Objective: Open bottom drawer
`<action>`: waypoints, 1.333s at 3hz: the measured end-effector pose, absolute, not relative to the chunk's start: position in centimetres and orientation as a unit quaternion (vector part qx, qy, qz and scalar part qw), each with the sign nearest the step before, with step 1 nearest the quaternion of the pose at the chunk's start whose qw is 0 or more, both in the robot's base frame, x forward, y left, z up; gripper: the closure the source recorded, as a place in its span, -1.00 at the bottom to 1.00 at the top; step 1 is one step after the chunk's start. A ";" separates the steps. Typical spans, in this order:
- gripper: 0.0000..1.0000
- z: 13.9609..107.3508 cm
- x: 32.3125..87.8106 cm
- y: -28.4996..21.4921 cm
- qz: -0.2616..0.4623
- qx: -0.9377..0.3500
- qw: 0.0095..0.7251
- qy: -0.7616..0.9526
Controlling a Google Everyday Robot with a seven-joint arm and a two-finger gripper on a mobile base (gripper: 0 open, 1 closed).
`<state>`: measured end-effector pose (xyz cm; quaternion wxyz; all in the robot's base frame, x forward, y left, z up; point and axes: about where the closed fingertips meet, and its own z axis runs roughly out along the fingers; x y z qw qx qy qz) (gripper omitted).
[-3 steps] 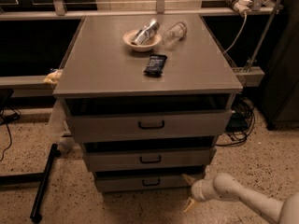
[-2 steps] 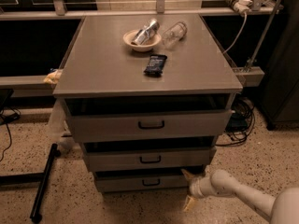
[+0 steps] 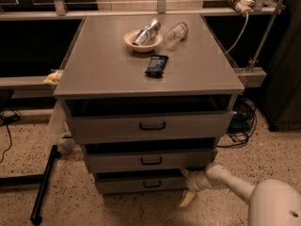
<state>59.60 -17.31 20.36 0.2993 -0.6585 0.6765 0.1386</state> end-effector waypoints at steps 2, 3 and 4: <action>-1.00 19.7 58.8 -17.5 0.134 -0.661 0.289 0.679; -1.00 19.2 58.7 -17.6 0.120 -0.668 0.286 0.676; -1.00 18.7 59.2 -17.8 0.109 -0.671 0.289 0.674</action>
Offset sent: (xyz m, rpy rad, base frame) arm -0.0147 -0.0101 -0.0109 -0.0553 0.0135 -0.0048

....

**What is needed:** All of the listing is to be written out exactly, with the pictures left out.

**Exercise solution:**
Objective: Open bottom drawer
`<action>`: waypoints, 1.333s at 3hz: the measured end-effector pose, absolute, not relative to the chunk's start: position in centimetres and orientation as a unit quaternion (vector part qx, qy, qz and scalar part qw), each with the sign nearest the step before, with step 1 nearest the quaternion of the pose at the chunk's start whose qw is 0 or more, both in the robot's base frame, x forward, y left, z up; gripper: the closure the source recorded, as a place in its span, -1.00 at the bottom to 1.00 at the top; step 1 is one step after the chunk's start. A ";" separates the steps. Typical spans, in this order:
- gripper: 0.0000..1.0000
- z: 13.9609..107.3508 cm
- x: 32.3125..87.8106 cm
- y: -28.4996..21.4921 cm
- qz: -0.2616..0.4623
- qx: -0.9377..0.3500
- qw: 0.0095..0.7251
- qy: -0.7616..0.9526
Controlling a Google Everyday Robot with a seven-joint arm and a two-finger gripper on a mobile base (gripper: 0 open, 1 closed).
`<state>`: measured end-effector pose (xyz cm; quaternion wxyz; all in the robot's base frame, x forward, y left, z up; point and axes: about where the closed fingertips meet, and its own z axis runs roughly out along the fingers; x y z qw qx qy qz) (gripper omitted).
[-3 steps] 
[-2 steps] 
[+0 steps] 
<state>59.60 -17.31 20.36 0.2993 -0.6585 0.6765 0.1386</state> end-effector waypoints at steps 2, 3 and 4: <action>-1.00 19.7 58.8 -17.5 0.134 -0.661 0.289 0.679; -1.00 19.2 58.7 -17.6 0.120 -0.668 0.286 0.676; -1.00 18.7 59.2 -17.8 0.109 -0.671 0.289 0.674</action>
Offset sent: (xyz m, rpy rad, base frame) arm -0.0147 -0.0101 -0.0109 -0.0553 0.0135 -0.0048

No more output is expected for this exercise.